President of the International Fund for Agricultural Development
- Incumbent
- Assumed office July 2022
- Vice President: Gérardine Mukeshimana

Personal details
- Born: Madrid, Spain
- Education: PhD in Financial Economics
- Alma mater: Complutense University of Madrid
- Occupation: Economist
- Website: LinkedIn

= Álvaro Lario =

Spanish financial economist

Álvaro Lario Hervás (born 1977) is a Spanish financial economist, serving as President of the United Nations International Fund for Agricultural Development (IFAD) since July 2022.

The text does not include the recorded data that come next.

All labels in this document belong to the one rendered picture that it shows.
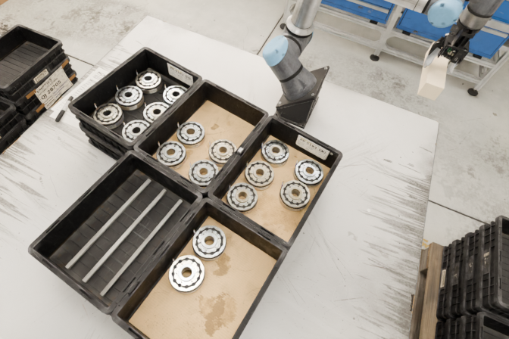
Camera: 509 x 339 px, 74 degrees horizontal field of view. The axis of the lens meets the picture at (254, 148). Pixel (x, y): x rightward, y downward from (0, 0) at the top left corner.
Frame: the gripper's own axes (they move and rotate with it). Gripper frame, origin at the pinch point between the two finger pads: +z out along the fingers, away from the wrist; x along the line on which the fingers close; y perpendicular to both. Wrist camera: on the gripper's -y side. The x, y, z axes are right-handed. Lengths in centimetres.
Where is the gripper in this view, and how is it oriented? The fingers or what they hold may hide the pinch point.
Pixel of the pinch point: (435, 66)
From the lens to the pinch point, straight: 140.7
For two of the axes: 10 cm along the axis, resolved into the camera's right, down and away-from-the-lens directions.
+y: -3.9, 7.5, -5.3
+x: 9.2, 3.7, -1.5
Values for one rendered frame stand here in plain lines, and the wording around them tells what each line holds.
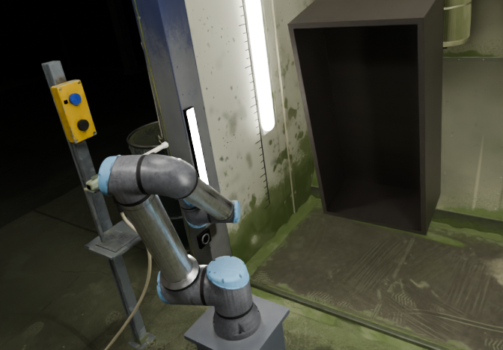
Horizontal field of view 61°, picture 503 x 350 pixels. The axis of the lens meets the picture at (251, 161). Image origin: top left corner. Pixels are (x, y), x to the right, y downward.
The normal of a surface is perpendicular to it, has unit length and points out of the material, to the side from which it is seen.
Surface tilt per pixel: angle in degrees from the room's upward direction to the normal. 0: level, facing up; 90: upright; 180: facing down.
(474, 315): 0
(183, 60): 90
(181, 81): 90
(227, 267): 5
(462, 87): 57
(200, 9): 90
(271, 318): 0
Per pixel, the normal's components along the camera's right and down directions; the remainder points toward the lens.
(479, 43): -0.55, 0.41
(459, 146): -0.54, -0.14
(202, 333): -0.13, -0.90
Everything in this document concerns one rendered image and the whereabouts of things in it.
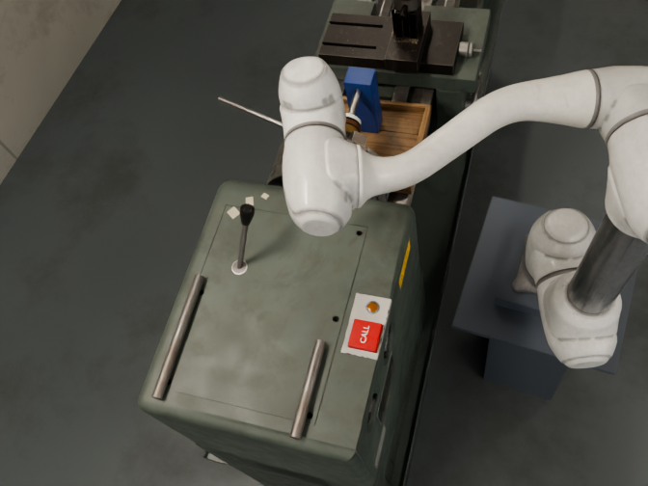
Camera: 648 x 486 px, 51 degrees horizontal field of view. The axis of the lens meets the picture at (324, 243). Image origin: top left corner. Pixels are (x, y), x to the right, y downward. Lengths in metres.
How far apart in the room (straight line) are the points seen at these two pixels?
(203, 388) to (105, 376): 1.59
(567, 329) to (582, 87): 0.63
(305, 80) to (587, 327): 0.88
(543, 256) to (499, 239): 0.34
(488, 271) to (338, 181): 1.04
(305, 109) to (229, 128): 2.31
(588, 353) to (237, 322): 0.79
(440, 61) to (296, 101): 1.10
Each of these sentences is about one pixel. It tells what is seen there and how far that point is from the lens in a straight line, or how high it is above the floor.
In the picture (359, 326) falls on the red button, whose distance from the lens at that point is 1.40.
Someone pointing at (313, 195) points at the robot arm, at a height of 1.72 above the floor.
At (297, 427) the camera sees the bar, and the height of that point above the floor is 1.28.
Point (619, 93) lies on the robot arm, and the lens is 1.24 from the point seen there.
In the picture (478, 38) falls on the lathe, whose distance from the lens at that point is 2.27.
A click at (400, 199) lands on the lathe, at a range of 2.00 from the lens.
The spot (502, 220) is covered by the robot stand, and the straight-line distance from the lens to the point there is 2.09.
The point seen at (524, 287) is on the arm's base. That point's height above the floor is 0.82.
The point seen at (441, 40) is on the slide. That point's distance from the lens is 2.21.
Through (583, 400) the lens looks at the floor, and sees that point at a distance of 2.70.
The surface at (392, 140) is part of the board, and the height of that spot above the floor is 0.89.
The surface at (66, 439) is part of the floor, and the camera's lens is 3.02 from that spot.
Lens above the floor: 2.57
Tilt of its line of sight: 61 degrees down
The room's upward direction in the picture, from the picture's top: 20 degrees counter-clockwise
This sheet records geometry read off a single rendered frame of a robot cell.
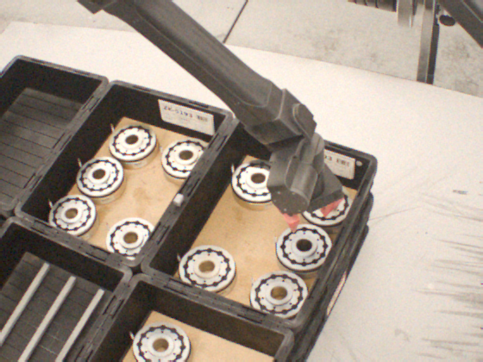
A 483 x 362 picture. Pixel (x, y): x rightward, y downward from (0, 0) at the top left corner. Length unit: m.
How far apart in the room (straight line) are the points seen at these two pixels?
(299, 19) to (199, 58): 2.22
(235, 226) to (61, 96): 0.57
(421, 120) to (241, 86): 0.85
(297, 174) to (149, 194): 0.48
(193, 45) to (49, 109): 0.81
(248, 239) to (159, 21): 0.59
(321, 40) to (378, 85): 1.23
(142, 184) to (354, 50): 1.69
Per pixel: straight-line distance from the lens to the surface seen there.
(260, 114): 1.10
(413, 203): 1.68
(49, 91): 1.81
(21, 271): 1.50
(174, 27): 1.01
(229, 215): 1.48
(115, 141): 1.61
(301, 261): 1.38
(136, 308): 1.34
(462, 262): 1.60
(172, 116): 1.60
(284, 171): 1.12
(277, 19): 3.24
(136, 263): 1.32
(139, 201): 1.53
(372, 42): 3.14
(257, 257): 1.43
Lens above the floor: 2.02
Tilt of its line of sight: 51 degrees down
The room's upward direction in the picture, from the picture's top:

== Early life and education ==
Lario was born in Madrid, Spain. He has a Master of Research in Economics from the London Business School, a Master of Finance from Princeton University, and a PhD in Financial Economics from the Complutense University of Madrid.

== Career ==
Lario began his career as Head of Alternative Investments at Renta 4 Banca in 2006. He became an adjunct professor at Instituto de Empresa Business School, a position he held until 2011. He also served as the Principal Portfolio Officer at the World Bank's International Finance Corporation prior to his work at IFAD.

Lario served as vice president for financial operations and CFO at IFAD beginning in 2018. During his tenure as CFO, in an effort to diversify funding streams, IFAD became the first UN fund to receive a credit rating.

In 2022, he was elected by IFAD's Member States as the seventh President of the agency, succeeding Gilbert Houngbo.

In January 2024, Dr Lario was appointed Chair of UN-Water, the body that coordinates the United Nations' work on water and sanitation, by the United Nations (UN) Secretary-General, António Guterres.